VU Games signs Radical for six games
Aww, but I wanted a peanut! (Six games can buy many peanuts.)
Kristan didn't like The Simpsons: Hit & Run in the end, but after tons of people called it "The Best Simpsons Game Ever", I decided to take the plunge this weekend as one of the show's most forgiving fans. I bought the PS2 version, and probably spent five or six hours just racing around Springfield on Saturday and Sunday, absorbing all the sight gags, catchphrases, soundbites and atmosphere of the place. And it turns out the pro-Hit & Run brigade were right. It is the best Simpsons game ever. It also turns out Kristan was right, too. It gets very boring when you realise that it's effectively just amusingly book-ended mini races, and this happens way too early on.
Still, that hasn't stopped Vivendi-Universal Games coughing up to ink a deal with developer Radical Entertainment for their next six games. VU even has the option to purchase Radical during the contract's term. Given the success of Hit & Run - one of the biggest-selling games of 2003, shipping more than 1.8m units worldwide so far, and a recurrent fixture at the top of the seasonal ChartTrack Top 40 listings - and Radical's previous title The Hulk, Vivendi no doubt regards the developer as highly bankable, even if we'd have to call into question VU's description of the studio as "the industry's leading developer of Triple-A games". Have they even played The Hulk? Or were they just sucking on an all-syrup Super Squishy?
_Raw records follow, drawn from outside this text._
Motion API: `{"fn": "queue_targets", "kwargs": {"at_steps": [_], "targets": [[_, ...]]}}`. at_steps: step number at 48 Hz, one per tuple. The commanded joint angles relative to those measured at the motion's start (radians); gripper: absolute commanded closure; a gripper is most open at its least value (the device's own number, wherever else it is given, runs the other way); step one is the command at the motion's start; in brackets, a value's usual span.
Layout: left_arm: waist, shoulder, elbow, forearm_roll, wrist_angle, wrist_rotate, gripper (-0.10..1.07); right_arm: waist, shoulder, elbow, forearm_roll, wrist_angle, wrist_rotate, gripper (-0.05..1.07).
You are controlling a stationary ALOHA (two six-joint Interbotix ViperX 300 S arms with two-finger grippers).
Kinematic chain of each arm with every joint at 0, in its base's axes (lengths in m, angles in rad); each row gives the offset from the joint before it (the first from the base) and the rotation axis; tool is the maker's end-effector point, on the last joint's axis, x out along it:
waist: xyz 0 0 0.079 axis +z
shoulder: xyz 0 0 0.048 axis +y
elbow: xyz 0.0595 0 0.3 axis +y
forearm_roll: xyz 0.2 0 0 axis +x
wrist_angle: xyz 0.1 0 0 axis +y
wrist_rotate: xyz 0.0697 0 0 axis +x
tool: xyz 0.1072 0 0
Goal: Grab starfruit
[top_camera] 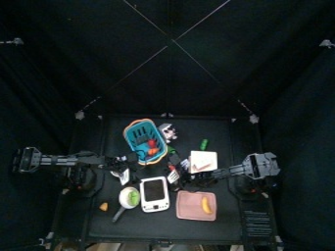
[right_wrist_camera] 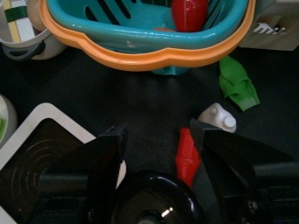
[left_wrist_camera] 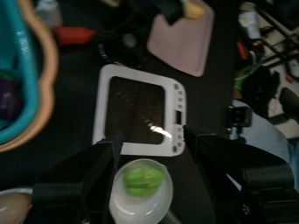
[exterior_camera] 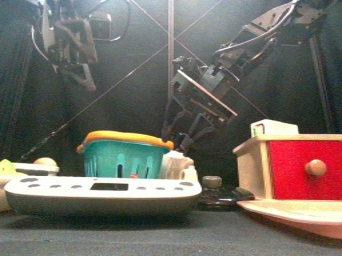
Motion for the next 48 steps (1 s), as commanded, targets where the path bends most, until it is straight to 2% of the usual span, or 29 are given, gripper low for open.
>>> {"fn": "queue_targets", "kwargs": {"at_steps": [1,3,8,15,20,21,29,37,43,48], "targets": [[0.017,0.0,-0.044,0.169,0.063,-0.084,0.06,-0.006,-0.021,-0.021,-0.003,0.0,0.0,0.11],[0.017,-0.002,-0.049,0.244,0.097,-0.167,0.06,-0.005,-0.02,-0.02,-0.003,-0.002,0.0,0.11],[-0.008,0.0,-0.041,0.357,0.152,-0.371,0.06,-0.005,-0.02,-0.017,-0.002,0.0,0.0,0.11],[-0.17,0.011,0.021,0.532,0.212,-0.686,0.06,-0.005,-0.02,-0.018,-0.002,-0.002,0.0,0.11],[-0.273,0.011,0.051,0.621,0.225,-0.896,0.06,-0.003,-0.02,-0.023,-0.002,0.0,0.0,0.11],[-0.301,0.012,0.057,0.64,0.225,-0.962,0.06,-0.003,-0.02,-0.023,-0.003,0.0,0.0,0.11],[-0.426,0.051,0.071,0.744,0.279,-1.227,0.06,-0.003,-0.021,-0.025,-0.002,-0.002,0.0,0.11],[-0.506,0.169,0.035,0.726,0.316,-1.365,0.06,-0.005,-0.023,-0.025,-0.009,-0.002,-0.002,0.11],[-0.545,0.273,-0.009,0.721,0.307,-1.373,0.04,-0.003,-0.029,-0.021,-0.018,-0.002,-0.002,0.11],[-0.574,0.324,-0.035,0.712,0.291,-1.385,0.04,-0.005,-0.029,-0.02,-0.018,-0.005,-0.002,0.11]]}}
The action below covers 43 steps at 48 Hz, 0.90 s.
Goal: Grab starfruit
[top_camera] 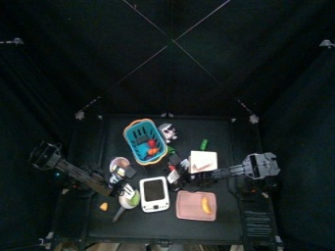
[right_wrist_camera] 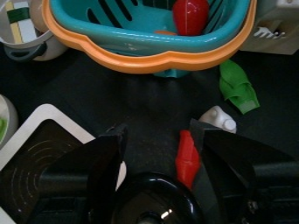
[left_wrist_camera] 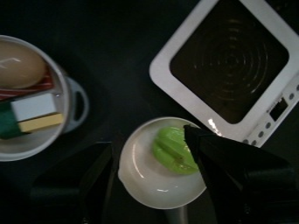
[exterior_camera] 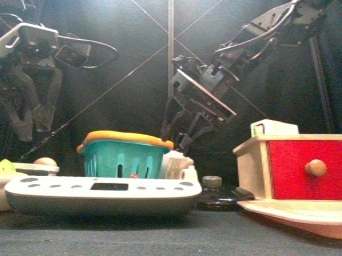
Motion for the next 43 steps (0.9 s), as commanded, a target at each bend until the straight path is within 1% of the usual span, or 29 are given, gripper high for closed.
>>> {"fn": "queue_targets", "kwargs": {"at_steps": [1,3,8,11,20,35,43], "targets": [[-0.028,0.04,-0.048,-0.014,-0.012,-0.014,0.04,-0.003,-0.029,-0.018,-0.006,-0.006,0.0,0.11],[-0.044,0.054,-0.051,-0.046,-0.02,-0.026,0.04,-0.002,-0.029,-0.018,-0.006,-0.014,0.0,0.11],[-0.06,0.094,-0.055,-0.127,-0.026,-0.061,0.04,0.0,-0.029,-0.021,-0.008,-0.028,0.0,0.11],[-0.064,0.117,-0.054,-0.146,-0.028,-0.08,0.04,0.0,-0.029,-0.025,-0.009,-0.029,0.0,0.11],[-0.071,0.178,-0.067,-0.143,-0.064,-0.087,0.04,0.0,-0.029,-0.025,-0.012,-0.029,0.0,0.11],[-0.069,0.196,-0.064,-0.137,-0.087,-0.097,0.04,0.002,-0.026,-0.021,0.002,-0.029,0.0,0.11],[-0.058,0.227,-0.066,-0.135,-0.087,-0.114,0.04,0.003,-0.026,-0.021,0.002,-0.029,0.0,0.11]]}}
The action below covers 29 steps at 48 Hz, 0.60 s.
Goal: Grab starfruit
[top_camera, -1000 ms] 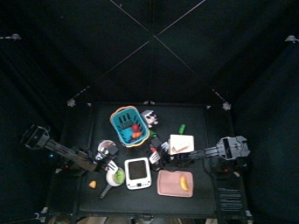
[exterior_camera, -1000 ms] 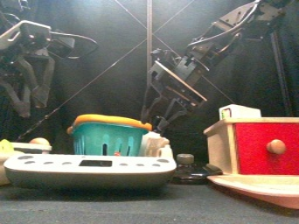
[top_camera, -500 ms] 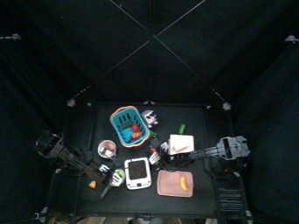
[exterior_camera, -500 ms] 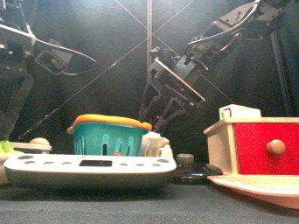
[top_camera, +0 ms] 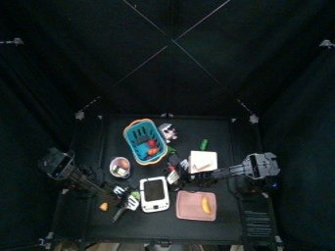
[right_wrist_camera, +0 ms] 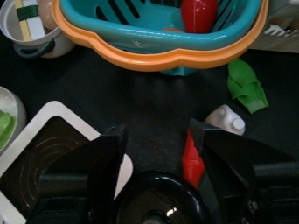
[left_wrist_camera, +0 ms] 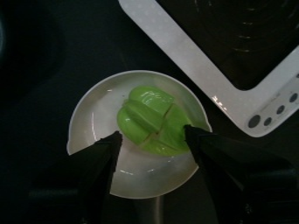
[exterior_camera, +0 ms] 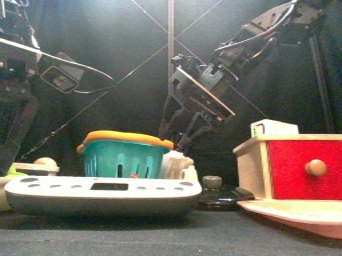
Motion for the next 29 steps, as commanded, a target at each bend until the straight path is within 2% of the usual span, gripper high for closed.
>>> {"fn": "queue_targets", "kwargs": {"at_steps": [1,7,29], "targets": [[0.009,0.011,-0.025,0.008,0.0,-0.003,0.04,0.0,-0.026,-0.021,0.0,0.0,-0.002,0.11],[0.034,0.025,-0.031,0.008,-0.002,-0.003,0.04,0.0,-0.025,-0.021,0.0,0.0,-0.002,0.11],[0.057,0.055,-0.017,0.008,-0.037,-0.003,0.06,0.0,-0.025,-0.025,0.0,0.0,-0.002,0.11]]}}
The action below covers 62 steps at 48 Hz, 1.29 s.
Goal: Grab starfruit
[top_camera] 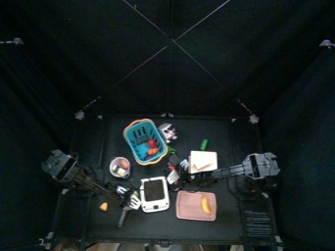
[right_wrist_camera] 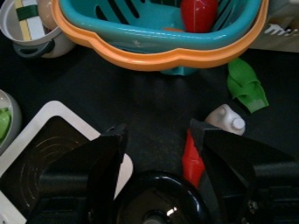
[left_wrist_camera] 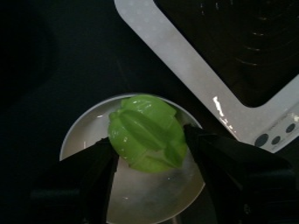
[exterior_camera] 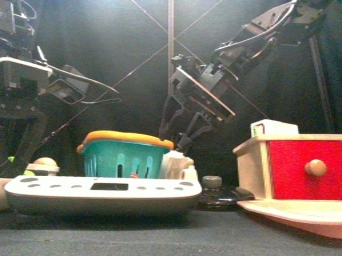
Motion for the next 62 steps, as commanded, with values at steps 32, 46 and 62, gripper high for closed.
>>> {"fn": "queue_targets", "kwargs": {"at_steps": [32,46,62], "targets": [[0.005,-0.098,0.002,0.018,0.061,0.009,0.28,0.002,-0.025,-0.025,-0.003,-0.002,0.0,0.11],[-0.006,-0.149,0.008,0.032,0.112,0.008,0.28,0.003,-0.029,-0.021,-0.003,-0.002,0.0,0.11],[-0.008,-0.15,0.005,0.041,0.115,0.014,0.28,0.003,-0.035,-0.02,-0.005,0.005,0.0,0.11]]}}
So what of these six multi-platform titles? Well, they'll be based on new and existing franchises, it says 'ere, and during the course of the contract VU Games will also have a royalty-free license to use Radical's proprietary game development technologies. Throw in the aforementioned buyout option and it's a potentially lucrative deal for Vivendi, and Radical seem pretty chuffed with it too. Expect to see a Radically tainted VU stand at this year's E3 trade show. If we take a picture of it.